§ **GOAL OF THE EXERCISE**
Repeat, without any change, the entries presented below.

§ **EXTRACTED ENTRIES**

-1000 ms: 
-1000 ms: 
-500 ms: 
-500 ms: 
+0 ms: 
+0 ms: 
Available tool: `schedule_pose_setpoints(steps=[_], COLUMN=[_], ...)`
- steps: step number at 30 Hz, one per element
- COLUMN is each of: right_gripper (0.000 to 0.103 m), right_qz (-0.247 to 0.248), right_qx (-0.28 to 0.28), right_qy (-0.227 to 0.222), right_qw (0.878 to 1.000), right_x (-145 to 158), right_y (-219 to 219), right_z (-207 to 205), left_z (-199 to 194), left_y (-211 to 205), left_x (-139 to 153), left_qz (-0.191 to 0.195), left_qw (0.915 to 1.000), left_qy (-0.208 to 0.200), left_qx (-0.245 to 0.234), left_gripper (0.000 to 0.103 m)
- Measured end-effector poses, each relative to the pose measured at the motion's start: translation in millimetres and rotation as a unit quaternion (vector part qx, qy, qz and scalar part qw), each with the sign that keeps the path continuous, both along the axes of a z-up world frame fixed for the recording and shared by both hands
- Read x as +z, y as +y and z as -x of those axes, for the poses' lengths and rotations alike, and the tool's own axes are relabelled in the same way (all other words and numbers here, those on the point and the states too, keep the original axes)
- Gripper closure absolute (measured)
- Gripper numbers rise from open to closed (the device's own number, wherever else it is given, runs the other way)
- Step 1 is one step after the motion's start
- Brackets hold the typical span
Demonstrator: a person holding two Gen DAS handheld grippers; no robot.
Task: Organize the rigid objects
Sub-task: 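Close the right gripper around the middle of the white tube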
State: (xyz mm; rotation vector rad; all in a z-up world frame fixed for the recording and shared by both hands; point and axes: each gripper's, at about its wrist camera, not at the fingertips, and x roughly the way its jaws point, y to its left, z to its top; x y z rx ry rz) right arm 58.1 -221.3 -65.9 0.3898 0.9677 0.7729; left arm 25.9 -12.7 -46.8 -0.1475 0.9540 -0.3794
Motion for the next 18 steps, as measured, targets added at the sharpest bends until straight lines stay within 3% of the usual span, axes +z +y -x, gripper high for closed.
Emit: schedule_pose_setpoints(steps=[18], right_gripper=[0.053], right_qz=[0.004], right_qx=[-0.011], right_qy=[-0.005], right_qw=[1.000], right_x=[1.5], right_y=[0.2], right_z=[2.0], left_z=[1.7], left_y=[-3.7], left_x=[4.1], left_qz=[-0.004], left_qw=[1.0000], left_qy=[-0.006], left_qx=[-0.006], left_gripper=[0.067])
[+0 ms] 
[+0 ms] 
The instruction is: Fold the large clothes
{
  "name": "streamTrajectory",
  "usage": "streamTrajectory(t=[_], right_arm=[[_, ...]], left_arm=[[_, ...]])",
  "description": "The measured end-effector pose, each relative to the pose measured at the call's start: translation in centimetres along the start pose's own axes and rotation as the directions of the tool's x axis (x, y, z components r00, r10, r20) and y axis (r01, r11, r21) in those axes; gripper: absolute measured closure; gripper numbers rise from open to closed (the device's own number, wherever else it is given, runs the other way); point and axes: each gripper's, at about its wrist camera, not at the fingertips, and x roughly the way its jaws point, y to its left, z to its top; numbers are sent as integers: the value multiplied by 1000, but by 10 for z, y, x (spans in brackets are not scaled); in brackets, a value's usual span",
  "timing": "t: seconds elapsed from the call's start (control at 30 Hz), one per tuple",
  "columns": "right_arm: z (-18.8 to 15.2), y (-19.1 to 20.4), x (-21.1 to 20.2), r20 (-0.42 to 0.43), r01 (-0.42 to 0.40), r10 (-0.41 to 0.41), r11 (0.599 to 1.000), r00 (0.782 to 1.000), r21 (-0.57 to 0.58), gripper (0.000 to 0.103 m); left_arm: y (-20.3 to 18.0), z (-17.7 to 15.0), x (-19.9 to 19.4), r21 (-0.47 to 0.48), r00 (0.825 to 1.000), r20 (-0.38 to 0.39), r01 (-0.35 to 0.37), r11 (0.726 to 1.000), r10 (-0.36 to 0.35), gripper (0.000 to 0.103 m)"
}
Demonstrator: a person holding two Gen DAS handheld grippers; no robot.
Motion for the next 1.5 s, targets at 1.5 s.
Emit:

§ **RESULT OF THIS EXERCISE**
-1000 ms: 
-1000 ms: 
-500 ms: 
-500 ms: 
+0 ms: 
+0 ms: 
Available tool: `schedule_pose_setpoints(steps=[_], COLUMN=[_], ...)`
- steps: step number at 30 Hz, one per element
- COLUMN is each of: right_gripper (0.000 to 0.103 m), right_qz (-0.247 to 0.248), right_qx (-0.28 to 0.28), right_qy (-0.227 to 0.222), right_qw (0.878 to 1.000), right_x (-145 to 158), right_y (-219 to 219), right_z (-207 to 205), left_z (-199 to 194), left_y (-211 to 205), left_x (-139 to 153), left_qz (-0.191 to 0.195), left_qw (0.915 to 1.000), left_qy (-0.208 to 0.200), left_qx (-0.245 to 0.234), left_gripper (0.000 to 0.103 m)
- Measured end-effector poses, each relative to the pose measured at the motion's start: translation in millimetres and rotation as a unit quaternion (vector part qx, qy, qz and scalar part qw), each with the sign that keeps the path continuous, both along the axes of a z-up world frame fixed for the recording and shared by both hands
- Read x as +z, y as +y and z as -x of those axes, for the poses' lengths and rotations alike, and the tool's own axes are relabelled in the same way (all other words and numbers here, those on the point and the states too, keep the original axes)
- Gripper closure absolute (measured)
- Gripper numbers rise from open to closed (the device's own number, wherever else it is given, runs the other way)
- Step 1 is one step after the motion's start
- Brackets hold the typical span
Demonstrator: a person holding two Gen DAS handheld grippers; no robot.
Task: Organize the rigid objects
Sub-task: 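Close the right gripper around the middle of the white tube
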State: (xyz mm; rotation vector rad; all in a z-up world frame fixed for the recording and shared by both hands; point and axes: each gripper's, at about its wrist camera, not at the fingertips, and x roughly the way its jaws point, y to its left, z to its top; x y z rx ry rz) right arm 58.1 -221.3 -65.9 0.3898 0.9677 0.7729; left arm 25.9 -12.7 -46.8 -0.1475 0.9540 -0.3794
Motion for the next 18 steps, as measured, targets added at the sharpest bends until straight lines stay within 3% of the usual span, axes +z +y -x, gripper high for closed.
Emit: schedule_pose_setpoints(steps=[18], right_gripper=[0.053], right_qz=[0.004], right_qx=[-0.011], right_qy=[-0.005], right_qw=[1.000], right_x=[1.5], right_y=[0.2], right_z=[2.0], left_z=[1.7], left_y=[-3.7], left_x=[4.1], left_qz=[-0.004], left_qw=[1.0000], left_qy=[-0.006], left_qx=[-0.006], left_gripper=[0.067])
[+0 ms] 
[+0 ms] 
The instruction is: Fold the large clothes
{
  "name": "streamTrajectory",
  "usage": "streamTrajectory(t=[_], right_arm=[[_, ...]], left_arm=[[_, ...]])",
  "description": "The measured end-effector pose, each relative to the pose measured at the call's start: translation in centimetres along the start pose's own axes and rotation as the directions of the tool's x axis (x, y, z components r00, r10, r20) and y axis (r01, r11, r21) in those axes; gripper: absolute measured closure; gripper numbers rise from open to closed (the device's own number, wherever else it is given, runs the other way); point and axes: each gripper's, at about its wrist camera, not at the fingertips, and x roughly the way its jaws point, y to its left, z to its top; numbers are sent as integers: the value multiplied by 1000, but by 10 for z, y, x (spans in brackets are not scaled); in brackets, a value's usual span",
  "timing": "t: seconds elapsed from the call's start (control at 30 Hz), one per tuple",
  "columns": "right_arm: z (-18.8 to 15.2), y (-19.1 to 20.4), x (-21.1 to 20.2), r20 (-0.42 to 0.43), r01 (-0.42 to 0.40), r10 (-0.41 to 0.41), r11 (0.599 to 1.000), r00 (0.782 to 1.000), r21 (-0.57 to 0.58), gripper (0.000 to 0.103 m); left_arm: y (-20.3 to 18.0), z (-17.7 to 15.0), x (-19.9 to 19.4), r21 (-0.47 to 0.48), r00 (0.825 to 1.000), r20 (-0.38 to 0.39), r01 (-0.35 to 0.37), r11 (0.726 to 1.000), r10 (-0.36 to 0.35), gripper (0.000 to 0.103 m)"
}
Demonstrator: a person holding two Gen DAS handheld grippers; no robot.
Motion for the next 1.5 s, targets at 1.5 s.
Emit:

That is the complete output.